**WORK INSTRUCTION:** Look for the line with "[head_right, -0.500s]" in the data below, then reproduce word for word that line and every line after it. Leave out all pictures and add nothing.

**DATA SECTION:**

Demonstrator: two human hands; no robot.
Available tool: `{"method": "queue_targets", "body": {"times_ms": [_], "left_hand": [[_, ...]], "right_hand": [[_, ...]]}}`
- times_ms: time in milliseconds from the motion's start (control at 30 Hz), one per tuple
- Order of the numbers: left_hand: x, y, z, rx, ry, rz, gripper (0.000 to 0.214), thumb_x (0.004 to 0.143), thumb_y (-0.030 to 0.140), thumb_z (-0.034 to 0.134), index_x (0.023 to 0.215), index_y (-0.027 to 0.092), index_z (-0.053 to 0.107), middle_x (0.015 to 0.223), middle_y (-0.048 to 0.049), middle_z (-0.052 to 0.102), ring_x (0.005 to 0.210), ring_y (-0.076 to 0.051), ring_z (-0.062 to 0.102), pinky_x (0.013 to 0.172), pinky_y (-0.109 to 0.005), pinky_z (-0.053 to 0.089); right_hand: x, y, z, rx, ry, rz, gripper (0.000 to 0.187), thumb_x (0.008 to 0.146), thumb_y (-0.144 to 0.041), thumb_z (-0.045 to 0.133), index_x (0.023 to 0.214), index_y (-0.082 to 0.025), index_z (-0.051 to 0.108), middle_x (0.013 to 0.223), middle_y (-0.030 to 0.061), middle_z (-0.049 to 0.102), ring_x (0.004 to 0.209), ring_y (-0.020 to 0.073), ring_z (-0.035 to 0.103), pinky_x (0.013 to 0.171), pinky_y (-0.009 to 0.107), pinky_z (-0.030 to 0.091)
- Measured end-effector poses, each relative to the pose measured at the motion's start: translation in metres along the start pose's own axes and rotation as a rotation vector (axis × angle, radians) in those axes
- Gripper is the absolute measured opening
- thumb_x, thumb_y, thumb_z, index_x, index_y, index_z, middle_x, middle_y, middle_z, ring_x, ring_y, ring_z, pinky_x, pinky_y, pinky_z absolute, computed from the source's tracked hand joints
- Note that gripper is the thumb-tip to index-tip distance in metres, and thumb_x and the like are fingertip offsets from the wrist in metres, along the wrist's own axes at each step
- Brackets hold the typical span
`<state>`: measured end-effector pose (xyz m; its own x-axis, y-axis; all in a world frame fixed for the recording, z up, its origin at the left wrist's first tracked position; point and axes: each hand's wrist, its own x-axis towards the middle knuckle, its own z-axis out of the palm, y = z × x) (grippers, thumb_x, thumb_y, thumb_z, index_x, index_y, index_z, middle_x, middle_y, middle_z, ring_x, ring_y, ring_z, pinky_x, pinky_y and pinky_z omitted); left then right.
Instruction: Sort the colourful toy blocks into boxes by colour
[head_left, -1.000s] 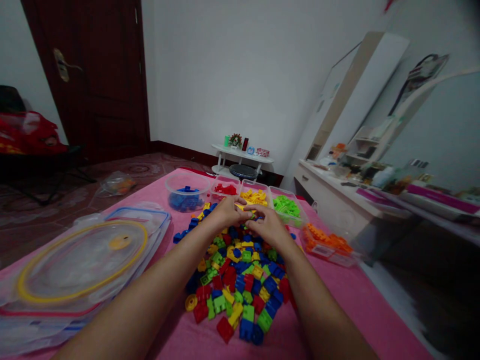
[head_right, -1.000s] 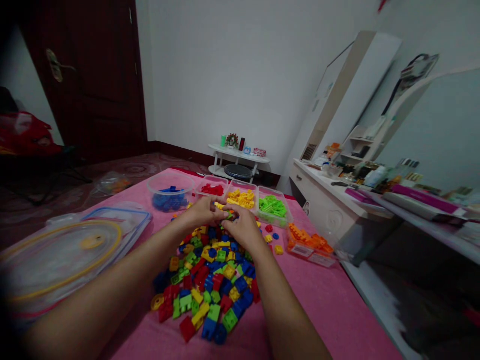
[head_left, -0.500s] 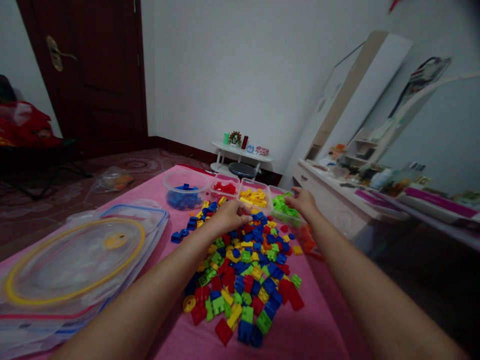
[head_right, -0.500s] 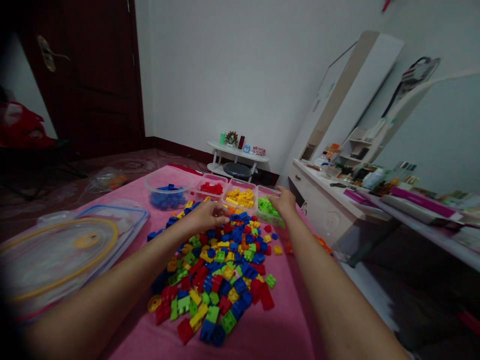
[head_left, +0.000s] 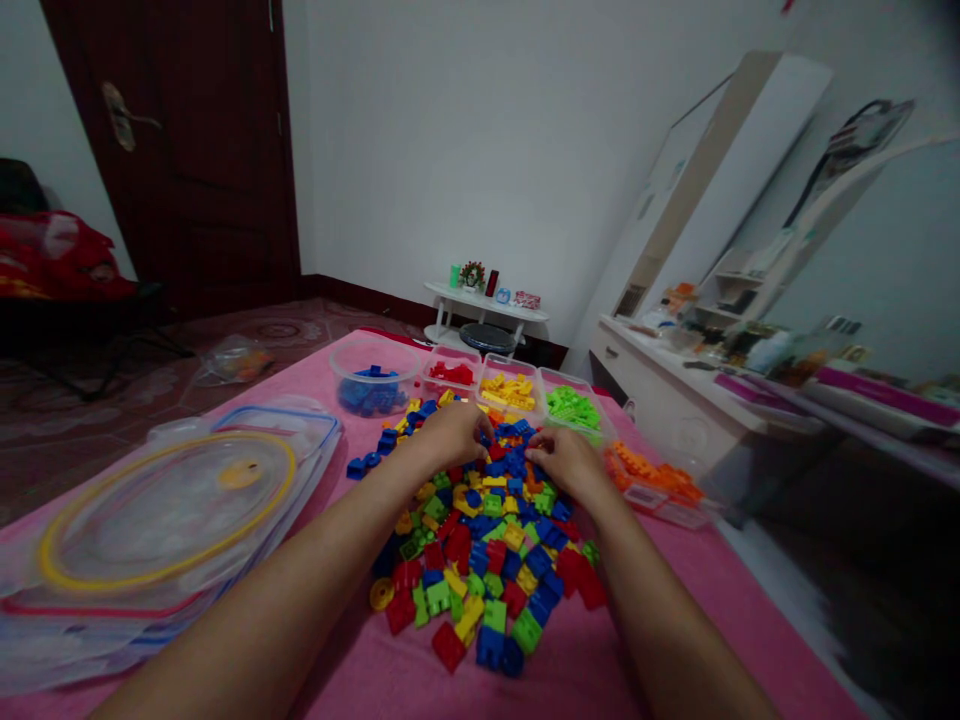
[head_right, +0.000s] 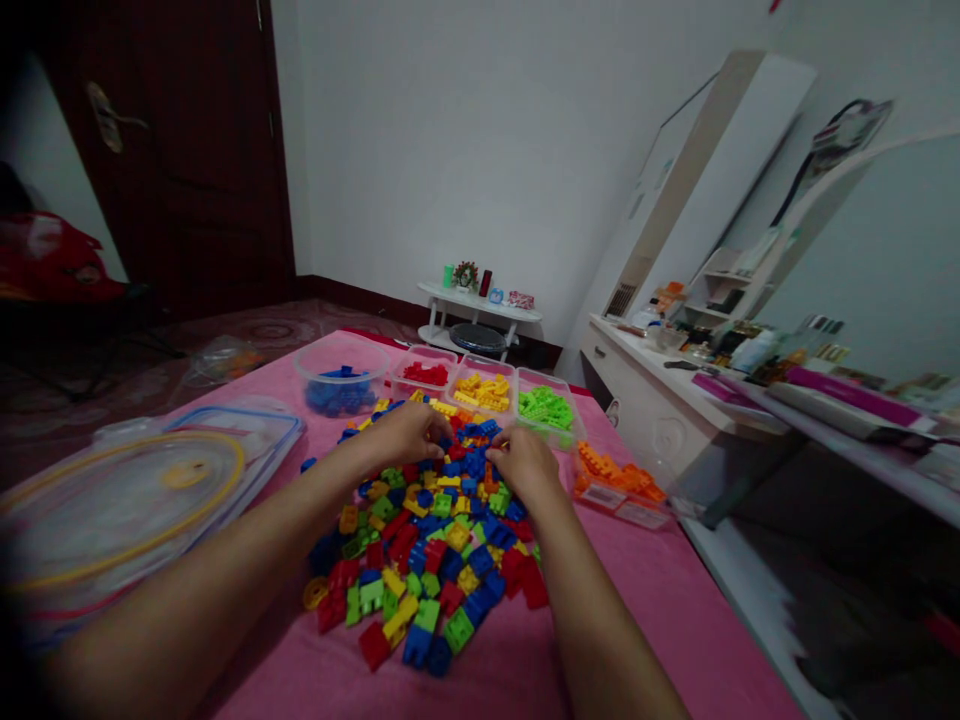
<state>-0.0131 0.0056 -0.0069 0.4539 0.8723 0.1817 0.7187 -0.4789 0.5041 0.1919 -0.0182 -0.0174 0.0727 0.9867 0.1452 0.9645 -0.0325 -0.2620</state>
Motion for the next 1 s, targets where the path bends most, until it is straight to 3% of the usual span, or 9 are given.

**SOLUTION TO THIS TASK:**
[head_right, -0.500s] 
[head_left, +0.000s] 
[head_right, +0.000s] 
<state>-0.0131 0.0056 -0.0069 0.4539 0.8723 0.1817 0.7187 -0.4789 0.5041 0.1919 -0.0182 -0.0174 0.0727 0.9867 0.1452 0.9645 -0.0325 -0.2620</state>
Motion for the next 1 s, targets where the path bends most, until it is straight to 3% of the usual span, or 9 are given.

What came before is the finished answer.